NCERT Class X Chapter 11: Area Related To Circles Exercise 11.1 Question 7

NCERT Class X Chapter 12: Areas Related to Circles

Question:

A chord of a circle of radius 12 cm subtends an angle of 120° at the centre. Find the area of the corresponding segment of the circle.
(Use π = 3.14 and √3 = 1.73)

Given:

Radius of the circle, \( r = 12 \) cm
Angle subtended at the centre, \( \theta = 120^\circ \)

To Find:

Area of the corresponding segment of the circle

Formula:

Area of segment = Area of sector − Area of triangle

$$ \text{Area of sector} = \frac{\theta}{360} \times \pi r^2 $$ $$ \text{Area of triangle} = \frac{1}{2} r^2 \sin \theta $$

Solution:

Step 1: Find the area of the sector of the circle.
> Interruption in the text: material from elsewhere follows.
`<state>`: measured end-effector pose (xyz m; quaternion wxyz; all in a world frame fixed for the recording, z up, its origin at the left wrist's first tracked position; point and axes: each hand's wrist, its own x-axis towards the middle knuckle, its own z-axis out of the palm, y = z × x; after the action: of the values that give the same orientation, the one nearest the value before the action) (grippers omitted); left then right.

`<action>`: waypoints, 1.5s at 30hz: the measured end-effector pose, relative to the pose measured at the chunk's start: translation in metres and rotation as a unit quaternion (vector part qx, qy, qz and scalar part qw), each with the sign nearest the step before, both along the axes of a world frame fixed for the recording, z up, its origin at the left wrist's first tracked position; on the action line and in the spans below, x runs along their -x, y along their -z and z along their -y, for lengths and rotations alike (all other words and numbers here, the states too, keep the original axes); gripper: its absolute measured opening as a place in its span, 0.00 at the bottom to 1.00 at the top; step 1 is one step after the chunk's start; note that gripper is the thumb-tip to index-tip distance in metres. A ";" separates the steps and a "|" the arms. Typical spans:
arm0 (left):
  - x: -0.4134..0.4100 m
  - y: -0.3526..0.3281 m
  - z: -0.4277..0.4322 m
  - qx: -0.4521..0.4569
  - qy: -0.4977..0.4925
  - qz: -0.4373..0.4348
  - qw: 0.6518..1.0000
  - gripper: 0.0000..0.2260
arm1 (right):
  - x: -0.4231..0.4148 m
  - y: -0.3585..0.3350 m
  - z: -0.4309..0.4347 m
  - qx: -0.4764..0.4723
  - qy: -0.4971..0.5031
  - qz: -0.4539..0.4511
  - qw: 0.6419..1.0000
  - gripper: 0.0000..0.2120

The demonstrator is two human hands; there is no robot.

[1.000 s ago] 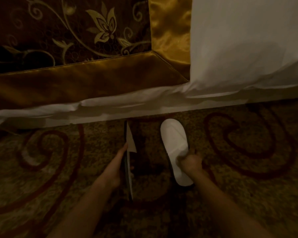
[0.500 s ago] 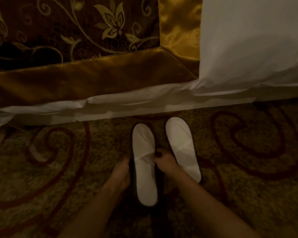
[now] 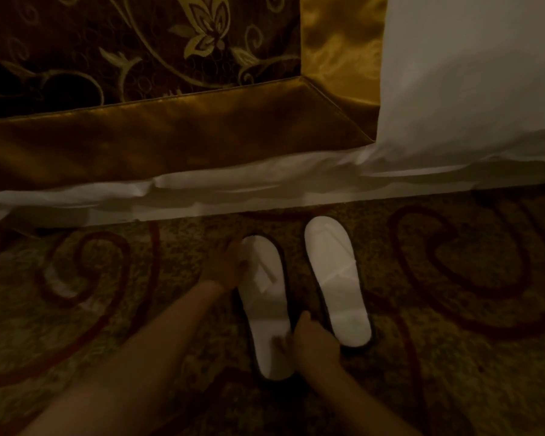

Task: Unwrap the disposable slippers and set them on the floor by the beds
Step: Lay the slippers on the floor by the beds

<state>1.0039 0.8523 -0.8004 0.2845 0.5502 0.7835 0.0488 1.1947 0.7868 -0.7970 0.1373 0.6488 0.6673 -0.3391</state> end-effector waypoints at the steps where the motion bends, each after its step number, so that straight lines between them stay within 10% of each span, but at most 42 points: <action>1: 0.000 0.004 -0.009 0.017 0.026 -0.001 1.000 0.30 | 0.001 0.001 0.003 0.023 0.014 -0.007 1.000 0.29; 8: -0.003 0.019 -0.028 0.007 0.012 -0.032 0.999 0.35 | -0.008 0.003 -0.005 0.059 0.080 -0.081 0.992 0.24; 19: 0.062 0.008 0.023 -0.001 -0.275 0.123 0.954 0.42 | 0.007 -0.010 -0.110 -0.102 0.023 -0.114 0.988 0.19; 26: 0.027 0.001 0.112 -0.067 -0.315 0.142 0.936 0.25 | 0.045 -0.007 -0.130 -0.220 -0.138 -0.154 0.953 0.15; 31: -0.045 0.003 0.149 0.007 -0.554 0.438 0.708 0.19 | 0.085 -0.011 -0.137 -0.230 -0.310 -0.179 0.905 0.20; 37: -0.104 0.006 0.147 -0.010 -0.626 0.505 0.594 0.21 | 0.091 0.009 -0.125 -0.179 -0.310 -0.202 0.912 0.27; 42: -0.109 0.004 0.141 0.037 -0.567 0.433 0.700 0.24 | 0.055 0.022 -0.119 -0.209 -0.172 -0.134 0.953 0.25; 45: -0.097 0.007 0.138 0.011 -0.477 0.204 0.855 0.28 | 0.047 0.031 -0.112 -0.204 -0.187 -0.103 0.955 0.24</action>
<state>1.1007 0.7142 -0.8077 0.3853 0.0836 0.8749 0.2812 1.1472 0.8987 -0.8279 -0.0063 0.4876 0.8423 -0.2295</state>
$$ \text{Area of sector} = \frac{120}{360} \times 3.14 \times 12^2 = \frac{1}{3} \times 3.14 \times 144 = 150.72 \text{ cm}^2 $$

Step 2: Find the area of the triangle formed by the radii and the chord.

$$ \sin 120^\circ = \sin 60^\circ = \frac{\sqrt{3}}{2} = \frac{1.73}{2} $$ $$ \text{Area of triangle} = \frac{1}{2} \times 12^2 \times \frac{1.73}{2} = 36 \times 1.73 = 62.28 \text{ cm}^2 $$

Step 3: Find the area of the corresponding segment.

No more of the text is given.